[Start of section]

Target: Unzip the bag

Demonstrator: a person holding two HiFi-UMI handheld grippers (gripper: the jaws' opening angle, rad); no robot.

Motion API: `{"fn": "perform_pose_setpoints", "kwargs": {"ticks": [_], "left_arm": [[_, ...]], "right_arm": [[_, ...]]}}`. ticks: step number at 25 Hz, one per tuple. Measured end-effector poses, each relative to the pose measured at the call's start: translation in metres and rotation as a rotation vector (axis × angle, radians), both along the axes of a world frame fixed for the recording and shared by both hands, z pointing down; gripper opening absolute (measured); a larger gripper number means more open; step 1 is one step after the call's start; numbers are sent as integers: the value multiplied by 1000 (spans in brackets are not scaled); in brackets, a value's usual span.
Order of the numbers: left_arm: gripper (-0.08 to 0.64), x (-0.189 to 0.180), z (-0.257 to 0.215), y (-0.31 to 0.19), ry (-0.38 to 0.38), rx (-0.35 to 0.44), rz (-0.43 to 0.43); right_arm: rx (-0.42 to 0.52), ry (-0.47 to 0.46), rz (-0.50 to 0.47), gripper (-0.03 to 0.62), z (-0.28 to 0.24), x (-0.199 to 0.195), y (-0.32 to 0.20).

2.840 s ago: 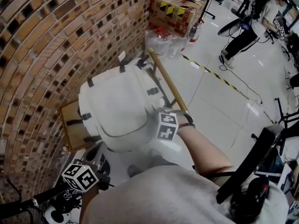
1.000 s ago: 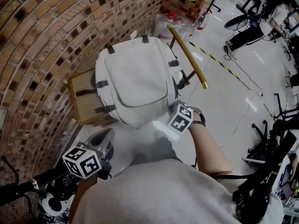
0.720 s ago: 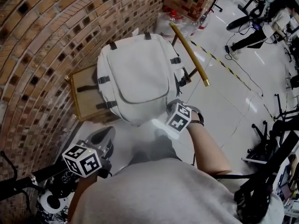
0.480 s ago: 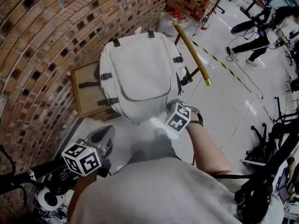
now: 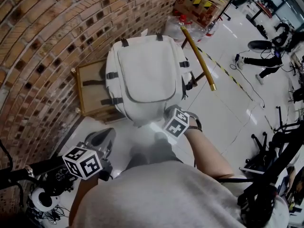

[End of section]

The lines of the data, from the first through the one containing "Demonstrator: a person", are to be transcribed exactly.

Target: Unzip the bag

Demonstrator: a person holding two HiFi-UMI handheld grippers (gripper: the jaws' opening angle, rad); no robot.

This response is now finished.